■ Exercise aim ■
Skip any pictures. Repeat the data exactly, from its first line through the line that holds "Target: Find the", both included.

■ Material for this task ■
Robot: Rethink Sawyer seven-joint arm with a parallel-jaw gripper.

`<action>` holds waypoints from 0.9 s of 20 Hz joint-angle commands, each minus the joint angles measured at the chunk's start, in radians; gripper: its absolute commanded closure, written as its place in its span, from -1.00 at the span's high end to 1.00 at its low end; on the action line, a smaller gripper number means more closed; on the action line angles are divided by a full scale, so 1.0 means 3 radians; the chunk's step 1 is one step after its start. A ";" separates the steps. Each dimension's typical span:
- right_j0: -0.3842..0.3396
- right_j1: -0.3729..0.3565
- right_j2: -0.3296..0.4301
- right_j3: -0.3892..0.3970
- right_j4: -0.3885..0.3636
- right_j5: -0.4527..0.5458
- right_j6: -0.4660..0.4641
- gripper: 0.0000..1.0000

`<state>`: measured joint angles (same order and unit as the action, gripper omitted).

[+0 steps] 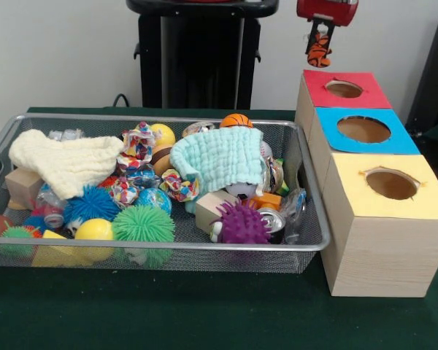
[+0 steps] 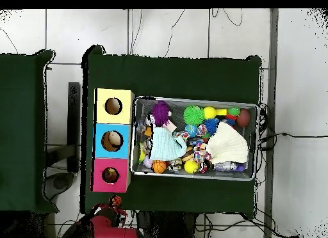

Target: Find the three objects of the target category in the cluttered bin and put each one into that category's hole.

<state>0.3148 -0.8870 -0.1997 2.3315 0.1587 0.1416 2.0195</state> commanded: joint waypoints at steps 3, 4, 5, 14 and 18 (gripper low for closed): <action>0.0058 0.0222 -0.0075 -0.0369 0.0197 0.0419 0.0643 -1.00; 0.0070 0.0238 -0.0082 -0.0389 0.0210 0.0419 0.0648 -1.00; 0.0099 0.0252 -0.0094 -0.0415 0.0221 0.0423 0.0658 -1.00; 0.0296 0.0418 -0.0197 -0.0663 0.0324 0.0500 0.0722 -1.00; 0.0337 0.0496 -0.0195 -0.0769 0.0380 0.0534 0.0742 -1.00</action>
<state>0.4168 -0.8011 -0.2634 2.2643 0.1951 0.2120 2.0195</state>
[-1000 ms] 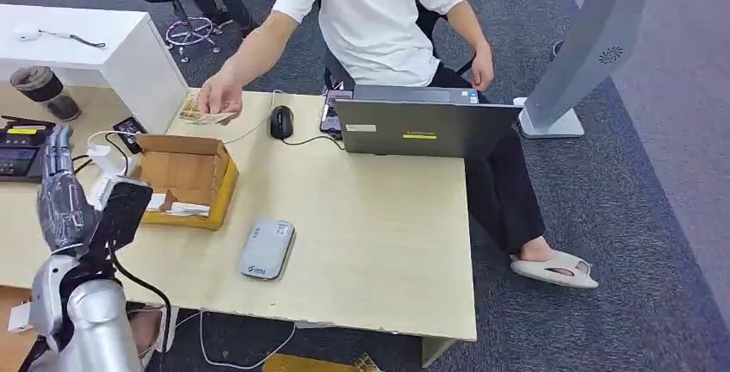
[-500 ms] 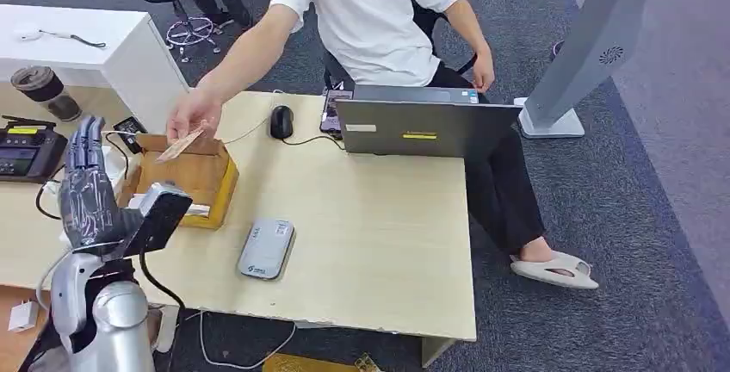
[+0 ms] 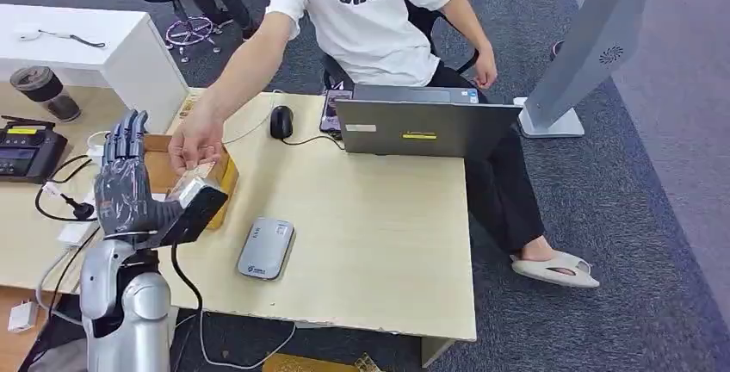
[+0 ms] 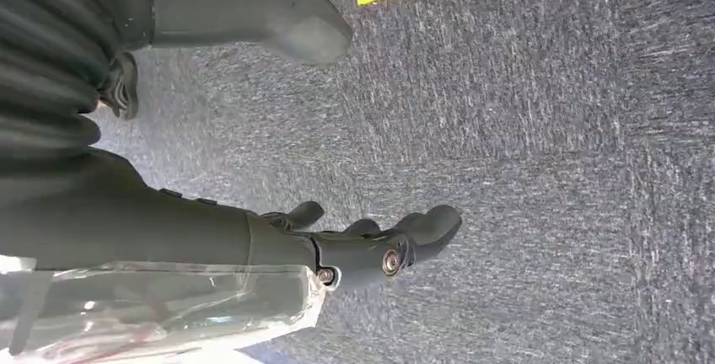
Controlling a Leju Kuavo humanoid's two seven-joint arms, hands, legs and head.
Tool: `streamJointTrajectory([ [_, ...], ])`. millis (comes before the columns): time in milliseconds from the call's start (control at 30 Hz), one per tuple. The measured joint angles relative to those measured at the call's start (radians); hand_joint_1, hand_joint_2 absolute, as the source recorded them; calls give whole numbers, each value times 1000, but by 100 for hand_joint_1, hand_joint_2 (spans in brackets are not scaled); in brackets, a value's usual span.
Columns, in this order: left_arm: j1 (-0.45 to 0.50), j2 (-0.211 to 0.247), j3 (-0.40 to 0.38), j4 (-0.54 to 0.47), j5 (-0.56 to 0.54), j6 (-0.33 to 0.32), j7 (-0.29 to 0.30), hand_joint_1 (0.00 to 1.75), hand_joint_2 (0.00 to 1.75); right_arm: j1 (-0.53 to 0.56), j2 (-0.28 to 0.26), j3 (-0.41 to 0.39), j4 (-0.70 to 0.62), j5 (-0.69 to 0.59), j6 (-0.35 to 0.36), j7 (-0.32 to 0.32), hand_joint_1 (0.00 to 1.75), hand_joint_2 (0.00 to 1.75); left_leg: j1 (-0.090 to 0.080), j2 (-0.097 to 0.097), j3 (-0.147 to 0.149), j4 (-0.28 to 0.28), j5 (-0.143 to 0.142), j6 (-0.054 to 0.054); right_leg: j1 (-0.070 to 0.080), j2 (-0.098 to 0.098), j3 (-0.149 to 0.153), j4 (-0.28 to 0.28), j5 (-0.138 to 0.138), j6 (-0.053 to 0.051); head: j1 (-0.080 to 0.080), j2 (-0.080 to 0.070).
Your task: Pass the card to the sensor for recognition and then transmit it.
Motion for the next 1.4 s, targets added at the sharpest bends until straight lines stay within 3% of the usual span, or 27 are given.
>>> streamJointTrajectory([
  [67,-2,0,-1,4,0,0,0,3,175,0,0,0,0,0,0,0,0,175,0,0,0,0,0,0,0,0,0,0,0,0,0,0],
  [100,-3,0,-1,6,0,0,1,159,175,0,0,0,0,0,0,0,0,175,0,0,0,0,0,0,0,0,0,0,0,0,0,0],
  [133,-4,2,-2,8,0,0,3,175,175,0,0,0,0,0,0,0,0,175,0,0,0,0,0,0,0,0,0,0,0,0,0,0],
  [967,-5,25,-35,79,29,-3,-12,175,175,0,0,0,2,1,2,-11,0,175,0,0,0,0,0,0,0,0,0,0,0,0,0,0],
  [1200,28,37,-97,109,35,-76,-15,175,175,0,0,-1,2,-3,3,-10,0,175,0,0,0,0,0,0,0,0,0,0,0,0,0,0],
  [1400,69,76,-199,169,-6,-160,49,175,175,0,0,-6,2,-20,5,-9,0,175,0,0,0,0,0,0,0,0,0,0,0,0,0,0],
])
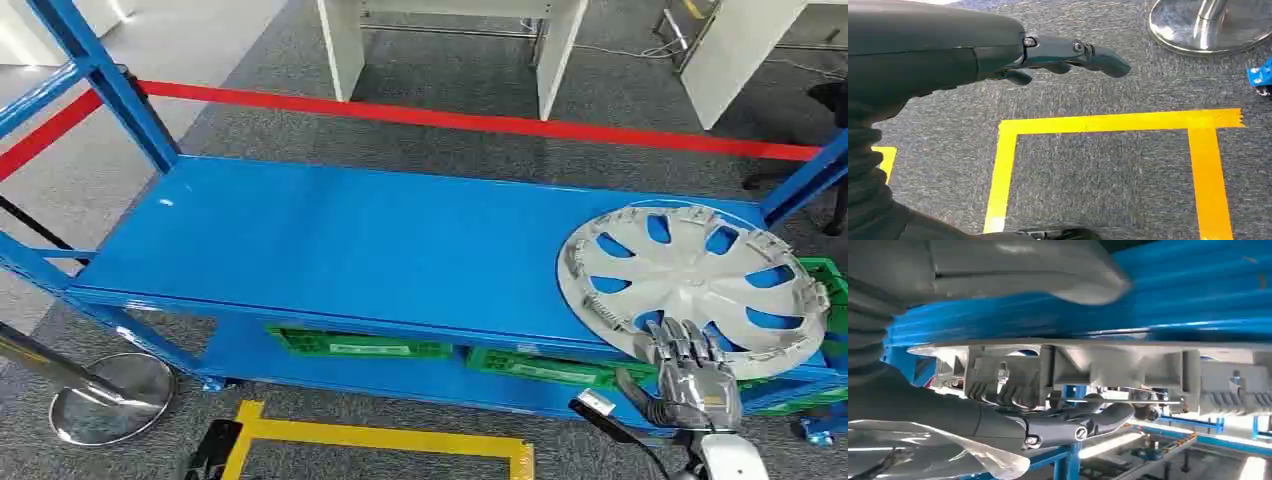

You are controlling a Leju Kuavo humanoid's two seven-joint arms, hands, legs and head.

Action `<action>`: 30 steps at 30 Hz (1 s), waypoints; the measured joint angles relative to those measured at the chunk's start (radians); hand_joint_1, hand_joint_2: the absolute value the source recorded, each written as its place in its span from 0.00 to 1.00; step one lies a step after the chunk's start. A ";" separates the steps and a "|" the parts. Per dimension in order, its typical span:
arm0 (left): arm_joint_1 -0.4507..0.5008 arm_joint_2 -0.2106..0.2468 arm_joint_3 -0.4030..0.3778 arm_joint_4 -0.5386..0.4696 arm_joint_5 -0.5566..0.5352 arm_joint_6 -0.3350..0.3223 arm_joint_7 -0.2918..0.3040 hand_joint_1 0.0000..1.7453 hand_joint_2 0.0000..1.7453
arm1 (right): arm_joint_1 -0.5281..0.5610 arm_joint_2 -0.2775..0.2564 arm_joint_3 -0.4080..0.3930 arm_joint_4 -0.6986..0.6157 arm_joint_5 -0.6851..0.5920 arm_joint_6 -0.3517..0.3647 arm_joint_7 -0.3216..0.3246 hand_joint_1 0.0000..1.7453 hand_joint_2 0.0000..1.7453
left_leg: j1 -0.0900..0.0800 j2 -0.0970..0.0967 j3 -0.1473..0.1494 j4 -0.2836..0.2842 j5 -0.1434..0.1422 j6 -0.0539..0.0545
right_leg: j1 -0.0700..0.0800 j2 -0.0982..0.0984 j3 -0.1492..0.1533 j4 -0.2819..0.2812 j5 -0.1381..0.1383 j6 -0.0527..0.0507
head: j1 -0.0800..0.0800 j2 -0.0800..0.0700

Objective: Take the parts from the cabinet and place them on the table.

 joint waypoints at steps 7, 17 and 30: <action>0.000 0.004 0.000 0.000 0.003 -0.006 0.002 0.00 1.00 | 0.009 -0.017 0.005 0.003 0.000 0.012 0.007 0.00 1.00 | 0.000 0.000 0.000 0.000 0.000 0.000 | 0.000 0.000 0.000 0.000 0.000 0.000 | 0.000 0.000; 0.001 0.007 -0.002 0.000 0.003 -0.005 0.002 0.00 1.00 | 0.008 -0.017 0.015 0.010 -0.030 0.048 0.007 0.00 1.00 | 0.000 0.000 0.000 0.000 0.000 0.000 | 0.000 0.000 0.000 0.000 0.000 0.000 | 0.000 0.000; 0.001 0.011 -0.007 0.000 0.003 -0.005 0.002 0.00 1.00 | 0.008 -0.017 0.024 0.009 -0.037 0.055 0.007 0.00 1.00 | 0.000 0.000 0.001 0.000 0.000 0.000 | 0.000 0.000 0.001 0.000 0.000 0.000 | 0.000 0.000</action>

■ Expected answer ■
Robot: Rethink Sawyer seven-joint arm with a parallel-jaw gripper.

`<action>` holds waypoints from 0.9 s of 20 Hz joint-angle commands, each minus the joint angles measured at the chunk's start, in radians; gripper: its absolute commanded closure, written as its place in its span, from -1.00 at the span's high end to 1.00 at its low end; on the action line, a smaller gripper number means more closed; on the action line angles are divided by a full scale, so 1.0 means 3 radians; the chunk's step 1 is one step after its start. A ";" separates the steps. Each dimension's typical span:
- right_j0: -0.3842..0.3396
- right_j1: -0.3729..0.3565
- right_j2: -0.3296..0.4301
- right_j3: -0.3892..0.3970
- right_j4: -0.3885..0.3636
- right_j5: -0.4527..0.5458
- right_j6: -0.4660..0.4641
- gripper: 0.0000..1.0000

`<state>`: measured joint angles (same order and unit as the action, gripper omitted).

[+0 steps] 
[+0 steps] 

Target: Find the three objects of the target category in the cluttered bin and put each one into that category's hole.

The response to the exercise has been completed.